Tom listened: Right. Tricky one this! As I wrote up my Triffids blogpost I couldn’t help but compare it to This is Hardcore – a record that sounds, on first acquaintances, mired in the execrable (to me) self-congratulatory sounds of Britpop. That first song is a dead ringer for Suede. Every other song sounds like Ziggy era Bowie or Transformer era Lou – uninteresting starting points for a musical movement if you ask me but intractably connected to the melodies and soundscapes of Britpop. I have even gone back to my beloved Radiator and C’Mon Kids albums since to see if they sound awful and…well, let’s just say that time hasn’t been kind (especially with the latter). So This is Hardcore caused me problems – on that first listen I just couldn’t see past that bloody scene.

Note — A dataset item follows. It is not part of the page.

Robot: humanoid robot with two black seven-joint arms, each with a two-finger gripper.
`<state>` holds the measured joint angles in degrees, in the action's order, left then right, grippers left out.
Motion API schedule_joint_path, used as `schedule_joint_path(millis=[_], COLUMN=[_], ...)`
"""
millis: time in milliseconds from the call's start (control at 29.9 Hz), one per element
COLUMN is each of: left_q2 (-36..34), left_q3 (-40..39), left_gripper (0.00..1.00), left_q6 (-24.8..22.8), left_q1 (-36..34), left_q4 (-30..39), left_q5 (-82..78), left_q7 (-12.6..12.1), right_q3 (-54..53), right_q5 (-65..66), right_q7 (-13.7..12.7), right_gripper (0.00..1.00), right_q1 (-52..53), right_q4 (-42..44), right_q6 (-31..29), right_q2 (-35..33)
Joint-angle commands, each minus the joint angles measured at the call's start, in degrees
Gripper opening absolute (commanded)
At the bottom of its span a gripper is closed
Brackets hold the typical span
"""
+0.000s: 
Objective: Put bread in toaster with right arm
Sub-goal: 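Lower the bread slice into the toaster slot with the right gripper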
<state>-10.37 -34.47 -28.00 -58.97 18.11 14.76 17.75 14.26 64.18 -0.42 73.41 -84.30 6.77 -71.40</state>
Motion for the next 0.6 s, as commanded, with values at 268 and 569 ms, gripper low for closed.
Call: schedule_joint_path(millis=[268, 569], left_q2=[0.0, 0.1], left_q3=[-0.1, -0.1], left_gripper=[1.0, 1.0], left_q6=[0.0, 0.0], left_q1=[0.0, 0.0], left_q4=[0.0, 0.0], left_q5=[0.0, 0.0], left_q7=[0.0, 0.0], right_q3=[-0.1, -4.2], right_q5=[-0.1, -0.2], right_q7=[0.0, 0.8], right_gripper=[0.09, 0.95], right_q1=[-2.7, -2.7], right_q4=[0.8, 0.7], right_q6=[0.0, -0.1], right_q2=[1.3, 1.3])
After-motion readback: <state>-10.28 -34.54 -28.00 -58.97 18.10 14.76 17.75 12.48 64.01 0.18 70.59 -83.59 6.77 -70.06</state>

Luckily, Rob had a spare copy. He was keen for someone else to have it. I put my hand up first. Partly because when Rob says something is great…well, he is usually right (but don’t tell him this). Partly because I have always had this suspicion that a lot of fantastic music played at record club has passed me by because of our format. In many cases, one listen just isn’t enough for me. So I have listened to This is Hardcore a few more times now and, you know what? It really is magnificent. Bloody hell, looks like he’s right again (even though some of it still sounds perilously close to Suede).